Scale formation in porous media and its impact on reservoir performance during water flooding

Abstract Water flooding is the most widely used improved oil recovery technique, and many other methods, such as chemical methods, are based on water flooding performance. If the injected water is not compatible with the formation water, scaling and other solid deposition would occur, which can reduce the formation permeability and transmissibility of the reservoir. The objective of this research is to model the in-depth reservoir formation damage as a result of scaling and to simulate its impact on reservoir performance. Literature survey shows that the development of a theoretical model for estimation of permeability and porosity reduction is of practical importance. In this paper, two models based on barium concentration were proposed to estimate permeability reduction in porous media as a result of scale deposition.
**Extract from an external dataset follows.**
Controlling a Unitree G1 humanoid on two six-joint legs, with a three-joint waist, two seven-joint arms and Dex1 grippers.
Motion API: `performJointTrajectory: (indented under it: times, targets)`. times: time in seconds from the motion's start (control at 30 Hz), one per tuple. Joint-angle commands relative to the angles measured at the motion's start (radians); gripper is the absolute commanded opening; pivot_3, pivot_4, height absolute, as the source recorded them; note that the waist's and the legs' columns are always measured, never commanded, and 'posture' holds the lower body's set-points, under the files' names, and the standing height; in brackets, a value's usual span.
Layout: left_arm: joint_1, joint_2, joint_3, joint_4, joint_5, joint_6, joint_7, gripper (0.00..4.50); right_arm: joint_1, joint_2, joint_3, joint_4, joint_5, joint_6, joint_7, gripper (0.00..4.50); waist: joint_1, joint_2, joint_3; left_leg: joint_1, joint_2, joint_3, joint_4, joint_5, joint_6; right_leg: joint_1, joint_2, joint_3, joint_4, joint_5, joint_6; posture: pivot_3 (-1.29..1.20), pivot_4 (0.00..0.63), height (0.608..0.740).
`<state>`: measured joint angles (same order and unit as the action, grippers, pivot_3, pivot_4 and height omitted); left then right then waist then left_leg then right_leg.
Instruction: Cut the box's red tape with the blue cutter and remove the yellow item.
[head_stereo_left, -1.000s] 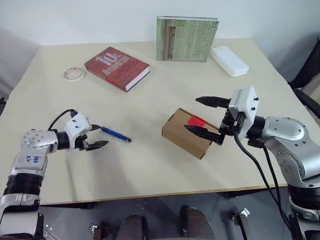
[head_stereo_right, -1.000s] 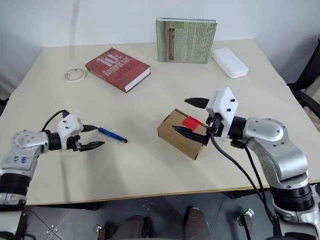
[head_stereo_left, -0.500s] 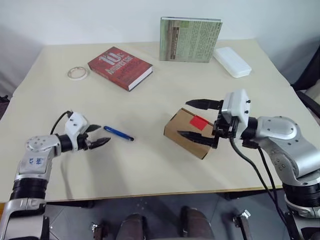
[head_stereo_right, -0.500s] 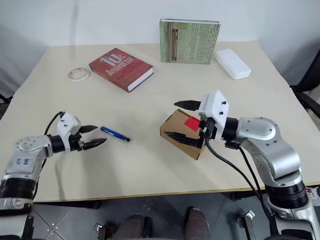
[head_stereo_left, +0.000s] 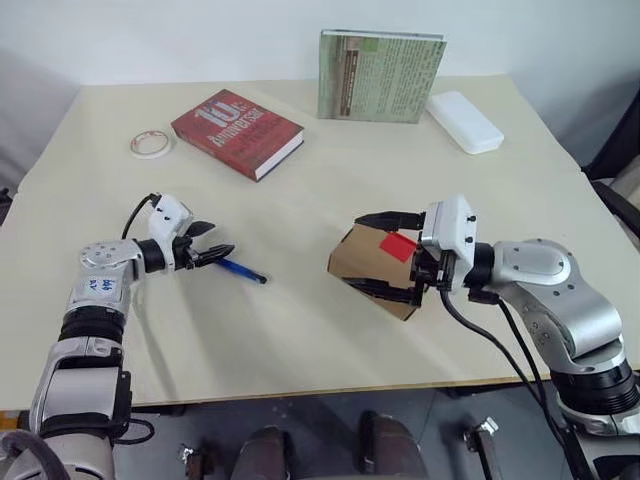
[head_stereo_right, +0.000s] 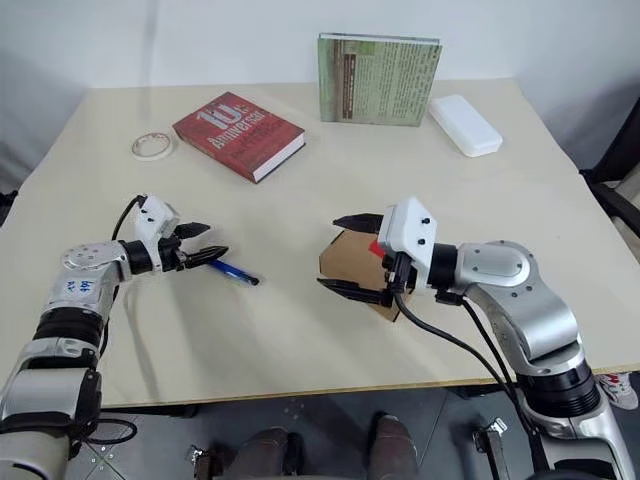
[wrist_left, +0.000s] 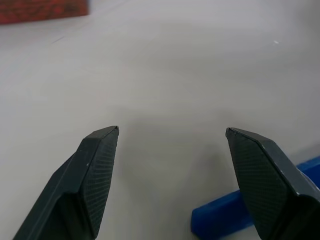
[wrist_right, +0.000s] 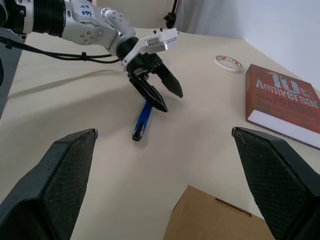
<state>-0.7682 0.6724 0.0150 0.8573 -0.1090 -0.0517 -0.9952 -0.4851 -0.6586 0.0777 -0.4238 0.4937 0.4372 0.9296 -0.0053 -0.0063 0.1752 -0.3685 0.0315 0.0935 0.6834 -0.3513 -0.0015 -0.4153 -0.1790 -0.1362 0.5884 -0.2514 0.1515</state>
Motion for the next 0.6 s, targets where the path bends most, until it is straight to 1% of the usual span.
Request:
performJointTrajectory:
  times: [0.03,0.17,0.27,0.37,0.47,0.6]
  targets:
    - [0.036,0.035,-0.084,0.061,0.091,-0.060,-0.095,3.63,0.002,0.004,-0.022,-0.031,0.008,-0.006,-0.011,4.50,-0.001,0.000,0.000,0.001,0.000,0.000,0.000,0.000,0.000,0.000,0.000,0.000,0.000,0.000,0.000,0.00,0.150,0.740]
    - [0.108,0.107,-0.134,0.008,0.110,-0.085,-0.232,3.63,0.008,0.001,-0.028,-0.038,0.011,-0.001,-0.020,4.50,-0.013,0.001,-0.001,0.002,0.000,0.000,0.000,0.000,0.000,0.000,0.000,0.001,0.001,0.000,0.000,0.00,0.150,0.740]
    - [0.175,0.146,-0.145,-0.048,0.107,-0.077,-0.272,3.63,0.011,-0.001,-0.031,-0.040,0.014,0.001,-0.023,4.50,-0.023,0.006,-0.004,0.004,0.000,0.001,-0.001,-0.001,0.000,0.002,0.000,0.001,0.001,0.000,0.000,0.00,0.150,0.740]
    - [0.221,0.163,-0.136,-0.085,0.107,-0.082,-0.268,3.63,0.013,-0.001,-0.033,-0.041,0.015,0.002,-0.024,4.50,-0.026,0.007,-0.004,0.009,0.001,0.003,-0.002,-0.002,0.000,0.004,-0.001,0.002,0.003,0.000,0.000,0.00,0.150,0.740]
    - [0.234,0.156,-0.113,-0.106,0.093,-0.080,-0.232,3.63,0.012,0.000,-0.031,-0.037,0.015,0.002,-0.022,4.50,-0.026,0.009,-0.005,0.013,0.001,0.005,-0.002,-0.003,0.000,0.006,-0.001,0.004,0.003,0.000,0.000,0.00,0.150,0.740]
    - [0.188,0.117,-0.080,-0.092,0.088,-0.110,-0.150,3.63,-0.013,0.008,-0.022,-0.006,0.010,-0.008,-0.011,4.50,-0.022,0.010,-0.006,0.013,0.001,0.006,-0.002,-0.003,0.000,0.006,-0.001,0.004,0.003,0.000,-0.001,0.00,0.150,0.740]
Model development was conducted by using 216 experimental data points from literature covering various thermodynamic properties and reservoir conditions, and statistical and graphical error analyses were employed to evaluate the accuracy of the proposed models. The results showed that the proposed models are capable of predicting permeability alteration caused by scale deposition with absolute average relative errors less than 1% compared with the experimental data. In addition, the values of root mean square error and coefficient of determination were found to be nearly 0.1 and 0.95 for the high barium concentration model and 0.06 and 0.94 for the normal barium concentration model. Moreover, error distribution curves of the developed models showed that the models do not have any significant error trend under different reservoir and thermodynamic conditions. A synthetic field was used to simulate the injection and production performance of an incompatible water flooding operation to better study the impact of scaling issue on reservoir performance. In particular, the impacts of scale deposition on reservoir properties and injection pressure were investigated. The results of numerical simulation indicated that scale formation could reduce the reservoir porosity from 0.2 to nearly 0.07. Moreover, the injection bottom hole pressure needed for the operation increases significantly up to nearly 19,000 psi when the reservoir is affected by scale formation.